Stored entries
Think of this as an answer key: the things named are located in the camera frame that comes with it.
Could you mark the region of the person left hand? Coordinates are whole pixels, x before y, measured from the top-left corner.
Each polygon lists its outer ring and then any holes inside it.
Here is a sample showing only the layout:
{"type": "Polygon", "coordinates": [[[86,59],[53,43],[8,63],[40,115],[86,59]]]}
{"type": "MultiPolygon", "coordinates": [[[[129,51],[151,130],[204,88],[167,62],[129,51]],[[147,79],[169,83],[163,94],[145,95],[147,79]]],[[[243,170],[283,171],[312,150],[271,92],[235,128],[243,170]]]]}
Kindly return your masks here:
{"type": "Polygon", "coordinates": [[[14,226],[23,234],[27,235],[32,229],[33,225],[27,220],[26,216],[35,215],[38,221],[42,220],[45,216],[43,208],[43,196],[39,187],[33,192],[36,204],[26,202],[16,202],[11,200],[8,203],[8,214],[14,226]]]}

GOAL OF THE EXERCISE: The response should be every record above restated exactly.

ANSWER SECTION:
Think of this as an answer key: the things named are located in the camera frame that comes with it.
Could you mark the region of the person left hand? Coordinates are whole pixels, x before y, measured from the top-left corner.
Each polygon lists its outer ring and then any holes inside it.
Here is a sample showing only the layout:
{"type": "Polygon", "coordinates": [[[86,59],[53,43],[8,63],[40,115],[86,59]]]}
{"type": "MultiPolygon", "coordinates": [[[[129,51],[151,130],[204,88],[167,62],[129,51]],[[147,79],[169,83],[163,94],[145,95],[147,79]]],[[[243,170],[283,171],[312,150],[271,92],[235,128],[243,170]]]]}
Kindly return your masks here:
{"type": "Polygon", "coordinates": [[[14,226],[23,234],[27,235],[32,229],[33,225],[27,220],[26,216],[35,215],[38,221],[42,220],[45,216],[43,208],[43,196],[39,187],[33,192],[36,204],[26,202],[16,202],[11,200],[8,203],[8,214],[14,226]]]}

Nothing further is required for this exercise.